Dataset records:
◆ ◆ ◆

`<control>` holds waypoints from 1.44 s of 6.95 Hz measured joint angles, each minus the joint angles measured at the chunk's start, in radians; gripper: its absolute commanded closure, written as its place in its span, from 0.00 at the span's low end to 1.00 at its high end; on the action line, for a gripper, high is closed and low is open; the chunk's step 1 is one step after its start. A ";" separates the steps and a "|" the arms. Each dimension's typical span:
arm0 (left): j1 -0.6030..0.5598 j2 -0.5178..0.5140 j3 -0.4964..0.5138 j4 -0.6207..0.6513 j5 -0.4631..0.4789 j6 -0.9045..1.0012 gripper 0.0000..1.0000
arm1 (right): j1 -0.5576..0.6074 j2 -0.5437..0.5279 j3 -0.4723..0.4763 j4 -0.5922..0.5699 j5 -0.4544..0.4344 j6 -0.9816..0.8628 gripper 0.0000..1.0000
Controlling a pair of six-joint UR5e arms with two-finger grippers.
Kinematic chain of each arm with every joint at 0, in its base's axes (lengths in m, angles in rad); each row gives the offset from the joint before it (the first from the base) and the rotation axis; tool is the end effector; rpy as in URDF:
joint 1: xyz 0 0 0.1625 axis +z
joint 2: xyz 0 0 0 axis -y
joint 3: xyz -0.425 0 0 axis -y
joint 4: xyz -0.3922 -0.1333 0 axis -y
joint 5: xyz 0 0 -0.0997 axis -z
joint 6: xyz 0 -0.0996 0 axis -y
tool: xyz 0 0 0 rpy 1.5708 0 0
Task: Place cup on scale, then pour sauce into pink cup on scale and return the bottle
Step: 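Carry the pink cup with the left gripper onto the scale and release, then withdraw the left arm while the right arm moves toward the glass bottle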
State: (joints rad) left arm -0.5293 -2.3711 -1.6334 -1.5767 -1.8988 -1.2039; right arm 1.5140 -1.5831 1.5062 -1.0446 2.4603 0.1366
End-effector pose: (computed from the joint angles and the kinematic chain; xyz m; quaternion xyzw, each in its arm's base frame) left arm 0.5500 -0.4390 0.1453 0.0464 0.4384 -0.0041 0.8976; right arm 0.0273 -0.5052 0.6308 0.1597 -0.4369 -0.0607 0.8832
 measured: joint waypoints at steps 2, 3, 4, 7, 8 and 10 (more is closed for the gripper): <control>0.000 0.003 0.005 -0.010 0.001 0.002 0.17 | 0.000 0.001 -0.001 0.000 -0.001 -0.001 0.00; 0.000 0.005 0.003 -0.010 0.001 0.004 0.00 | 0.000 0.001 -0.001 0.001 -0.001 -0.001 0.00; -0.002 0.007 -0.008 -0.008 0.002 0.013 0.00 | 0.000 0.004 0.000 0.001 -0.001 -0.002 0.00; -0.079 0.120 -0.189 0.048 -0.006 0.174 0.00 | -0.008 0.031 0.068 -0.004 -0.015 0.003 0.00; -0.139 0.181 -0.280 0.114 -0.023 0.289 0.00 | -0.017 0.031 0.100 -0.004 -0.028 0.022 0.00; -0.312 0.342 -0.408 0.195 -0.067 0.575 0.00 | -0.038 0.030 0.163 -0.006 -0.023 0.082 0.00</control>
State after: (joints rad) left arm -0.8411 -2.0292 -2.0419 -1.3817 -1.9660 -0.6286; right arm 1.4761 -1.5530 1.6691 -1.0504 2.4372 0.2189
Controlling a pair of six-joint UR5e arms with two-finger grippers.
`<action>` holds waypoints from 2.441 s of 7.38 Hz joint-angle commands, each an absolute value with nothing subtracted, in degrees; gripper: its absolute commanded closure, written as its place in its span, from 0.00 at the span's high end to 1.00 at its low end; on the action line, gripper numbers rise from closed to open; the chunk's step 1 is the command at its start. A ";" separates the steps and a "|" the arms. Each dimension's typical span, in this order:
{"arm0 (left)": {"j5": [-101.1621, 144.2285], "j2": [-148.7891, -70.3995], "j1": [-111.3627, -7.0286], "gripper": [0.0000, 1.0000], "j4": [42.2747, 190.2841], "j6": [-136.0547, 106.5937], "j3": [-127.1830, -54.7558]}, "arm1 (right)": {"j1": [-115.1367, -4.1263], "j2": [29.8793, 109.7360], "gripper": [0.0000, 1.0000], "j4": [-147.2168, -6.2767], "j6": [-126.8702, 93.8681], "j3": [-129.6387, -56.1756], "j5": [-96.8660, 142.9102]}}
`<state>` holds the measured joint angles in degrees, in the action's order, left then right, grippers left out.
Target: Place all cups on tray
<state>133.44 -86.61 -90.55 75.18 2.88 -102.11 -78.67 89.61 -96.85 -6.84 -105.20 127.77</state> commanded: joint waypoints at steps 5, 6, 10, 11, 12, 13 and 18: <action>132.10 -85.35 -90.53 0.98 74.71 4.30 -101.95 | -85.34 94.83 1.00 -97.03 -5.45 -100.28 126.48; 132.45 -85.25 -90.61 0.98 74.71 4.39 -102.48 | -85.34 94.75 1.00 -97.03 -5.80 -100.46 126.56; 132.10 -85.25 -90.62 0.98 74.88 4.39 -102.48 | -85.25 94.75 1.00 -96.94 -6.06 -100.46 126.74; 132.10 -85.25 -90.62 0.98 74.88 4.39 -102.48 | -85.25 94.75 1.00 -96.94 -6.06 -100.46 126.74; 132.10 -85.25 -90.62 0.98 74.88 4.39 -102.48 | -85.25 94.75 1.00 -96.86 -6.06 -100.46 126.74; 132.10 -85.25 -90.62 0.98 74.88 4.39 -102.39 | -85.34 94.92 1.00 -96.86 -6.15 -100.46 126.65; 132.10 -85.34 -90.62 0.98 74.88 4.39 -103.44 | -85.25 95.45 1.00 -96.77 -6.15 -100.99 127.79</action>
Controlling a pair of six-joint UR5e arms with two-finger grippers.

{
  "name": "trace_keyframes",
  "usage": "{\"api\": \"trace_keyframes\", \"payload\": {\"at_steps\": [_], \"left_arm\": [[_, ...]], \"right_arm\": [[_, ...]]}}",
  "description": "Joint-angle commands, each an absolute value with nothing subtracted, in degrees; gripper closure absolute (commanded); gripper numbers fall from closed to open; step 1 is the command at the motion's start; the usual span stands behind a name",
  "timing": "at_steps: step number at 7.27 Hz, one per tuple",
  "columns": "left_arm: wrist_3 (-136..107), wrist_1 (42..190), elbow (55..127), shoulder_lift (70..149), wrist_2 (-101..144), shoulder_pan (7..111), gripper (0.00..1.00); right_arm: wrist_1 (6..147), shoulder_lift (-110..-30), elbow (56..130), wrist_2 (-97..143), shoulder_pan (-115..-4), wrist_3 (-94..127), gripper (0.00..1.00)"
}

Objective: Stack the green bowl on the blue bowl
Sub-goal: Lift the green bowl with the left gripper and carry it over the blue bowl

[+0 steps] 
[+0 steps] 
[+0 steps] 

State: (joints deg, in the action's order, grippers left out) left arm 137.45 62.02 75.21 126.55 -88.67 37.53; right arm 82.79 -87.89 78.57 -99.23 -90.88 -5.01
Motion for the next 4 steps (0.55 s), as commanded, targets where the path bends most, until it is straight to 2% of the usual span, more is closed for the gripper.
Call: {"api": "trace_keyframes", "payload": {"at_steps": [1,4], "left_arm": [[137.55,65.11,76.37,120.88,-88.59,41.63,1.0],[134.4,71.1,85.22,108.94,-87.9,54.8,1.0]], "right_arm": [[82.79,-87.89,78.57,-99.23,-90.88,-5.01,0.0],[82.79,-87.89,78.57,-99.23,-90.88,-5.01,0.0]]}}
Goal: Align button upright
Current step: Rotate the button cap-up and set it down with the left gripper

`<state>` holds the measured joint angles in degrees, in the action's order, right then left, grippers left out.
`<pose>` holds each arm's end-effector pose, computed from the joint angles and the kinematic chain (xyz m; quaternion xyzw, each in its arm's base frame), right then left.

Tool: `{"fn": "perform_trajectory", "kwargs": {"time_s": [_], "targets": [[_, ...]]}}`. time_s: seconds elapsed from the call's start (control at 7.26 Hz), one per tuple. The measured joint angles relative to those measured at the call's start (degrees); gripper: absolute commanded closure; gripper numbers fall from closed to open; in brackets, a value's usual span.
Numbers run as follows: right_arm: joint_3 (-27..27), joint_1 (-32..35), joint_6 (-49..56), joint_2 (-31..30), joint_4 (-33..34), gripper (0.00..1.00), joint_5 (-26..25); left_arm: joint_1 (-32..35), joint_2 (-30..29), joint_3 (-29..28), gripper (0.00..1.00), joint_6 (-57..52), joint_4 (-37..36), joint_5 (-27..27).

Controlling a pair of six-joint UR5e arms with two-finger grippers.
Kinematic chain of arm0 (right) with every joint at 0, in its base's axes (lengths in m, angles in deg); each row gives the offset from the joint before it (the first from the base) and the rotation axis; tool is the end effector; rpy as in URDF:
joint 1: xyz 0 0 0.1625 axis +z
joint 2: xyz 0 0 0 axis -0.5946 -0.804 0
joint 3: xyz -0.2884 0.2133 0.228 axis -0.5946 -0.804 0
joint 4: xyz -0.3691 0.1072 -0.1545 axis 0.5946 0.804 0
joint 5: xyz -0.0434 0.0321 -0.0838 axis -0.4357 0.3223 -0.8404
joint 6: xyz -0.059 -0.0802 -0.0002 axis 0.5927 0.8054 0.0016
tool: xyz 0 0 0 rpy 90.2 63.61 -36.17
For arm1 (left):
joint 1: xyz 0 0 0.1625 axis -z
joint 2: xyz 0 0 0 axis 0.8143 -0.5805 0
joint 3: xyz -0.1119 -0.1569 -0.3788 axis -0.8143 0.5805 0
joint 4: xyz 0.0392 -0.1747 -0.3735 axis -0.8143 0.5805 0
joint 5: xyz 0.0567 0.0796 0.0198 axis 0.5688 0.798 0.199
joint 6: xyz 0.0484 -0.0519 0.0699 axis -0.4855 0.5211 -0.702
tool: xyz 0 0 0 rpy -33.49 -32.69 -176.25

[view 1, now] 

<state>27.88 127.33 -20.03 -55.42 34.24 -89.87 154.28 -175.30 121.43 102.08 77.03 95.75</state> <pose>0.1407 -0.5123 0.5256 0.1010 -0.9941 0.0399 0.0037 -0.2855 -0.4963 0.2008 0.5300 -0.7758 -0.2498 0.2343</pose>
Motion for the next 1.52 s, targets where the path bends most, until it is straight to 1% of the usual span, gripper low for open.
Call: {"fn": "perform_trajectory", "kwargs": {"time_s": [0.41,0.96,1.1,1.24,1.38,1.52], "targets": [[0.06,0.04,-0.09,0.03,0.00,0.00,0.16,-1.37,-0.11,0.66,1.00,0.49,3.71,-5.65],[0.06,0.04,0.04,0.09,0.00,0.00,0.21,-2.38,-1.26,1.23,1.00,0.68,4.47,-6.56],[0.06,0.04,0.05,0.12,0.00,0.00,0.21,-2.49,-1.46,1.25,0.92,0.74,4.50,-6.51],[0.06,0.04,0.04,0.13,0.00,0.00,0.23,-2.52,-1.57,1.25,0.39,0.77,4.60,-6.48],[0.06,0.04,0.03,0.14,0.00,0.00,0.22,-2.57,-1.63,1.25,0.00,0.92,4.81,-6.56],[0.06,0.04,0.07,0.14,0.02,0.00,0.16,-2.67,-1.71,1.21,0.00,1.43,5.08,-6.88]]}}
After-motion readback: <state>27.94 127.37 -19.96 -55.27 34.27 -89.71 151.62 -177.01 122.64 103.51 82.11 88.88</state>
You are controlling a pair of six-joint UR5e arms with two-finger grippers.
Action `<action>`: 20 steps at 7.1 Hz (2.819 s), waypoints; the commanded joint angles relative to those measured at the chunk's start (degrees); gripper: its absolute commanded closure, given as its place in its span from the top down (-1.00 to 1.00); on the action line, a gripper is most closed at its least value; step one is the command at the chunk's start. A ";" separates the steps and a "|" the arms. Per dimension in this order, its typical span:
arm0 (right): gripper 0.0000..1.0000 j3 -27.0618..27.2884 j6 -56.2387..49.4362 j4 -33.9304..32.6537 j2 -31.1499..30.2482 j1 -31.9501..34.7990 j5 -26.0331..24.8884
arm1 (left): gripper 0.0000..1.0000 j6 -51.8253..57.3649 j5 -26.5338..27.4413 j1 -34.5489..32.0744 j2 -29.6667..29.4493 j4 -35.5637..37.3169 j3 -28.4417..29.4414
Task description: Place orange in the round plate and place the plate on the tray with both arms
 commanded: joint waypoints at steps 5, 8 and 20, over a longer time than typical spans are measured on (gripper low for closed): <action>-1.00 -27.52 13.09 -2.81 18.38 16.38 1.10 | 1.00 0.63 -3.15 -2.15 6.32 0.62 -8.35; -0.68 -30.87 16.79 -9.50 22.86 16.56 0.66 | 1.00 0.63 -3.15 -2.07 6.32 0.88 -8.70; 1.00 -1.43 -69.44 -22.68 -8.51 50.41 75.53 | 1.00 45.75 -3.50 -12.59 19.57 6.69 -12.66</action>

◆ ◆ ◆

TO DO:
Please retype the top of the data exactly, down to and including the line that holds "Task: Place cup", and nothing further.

YOUR RESPONSE:
`<control>` holds waypoints from 1.44 s of 6.95 Hz measured joint angles, each minus the joint angles measured at the chunk's start, in radians; gripper: its absolute commanded closure, written as its place in its span, from 0.00 at the span's low end to 1.00 at its high end; on the action line, for a gripper, high is closed and low is open; the chunk's step 1 is one step after its start. A ";" separates the steps and a "|" the arms. Each dimension's typical span:
arm0 (left): j1 -0.6030..0.5598 j2 -0.5178..0.5140 j3 -0.4964..0.5138 j4 -0.6207..0.6513 j5 -0.4631..0.4789 j6 -0.9045..1.0012 gripper 0.0000..1.0000
arm1 (right): j1 -0.5576..0.6074 j2 -0.5437..0.5279 j3 -0.4723..0.4763 j4 -0.5922..0.5699 j5 -0.4544..0.4344 j6 -0.9816..0.8628 gripper 0.0000..1.0000
Controlling a pair of six-joint UR5e arms with two-finger grippers.
Kinematic chain of each arm with every joint at 0, in its base's axes (lengths in m, angles in rad); each row gives the offset from the joint before it (the first from the base) and the rotation axis; tool is the end effector; rpy as in URDF:
joint 1: xyz 0 0 0.1625 axis +z
joint 2: xyz 0 0 0 axis -y
joint 3: xyz -0.425 0 0 axis -y
joint 4: xyz -0.3922 -0.1333 0 axis -y
joint 5: xyz 0 0 -0.0997 axis -z
joint 6: xyz 0 -0.0996 0 axis -y
tool: xyz 0 0 0 rpy 1.5708 0 0
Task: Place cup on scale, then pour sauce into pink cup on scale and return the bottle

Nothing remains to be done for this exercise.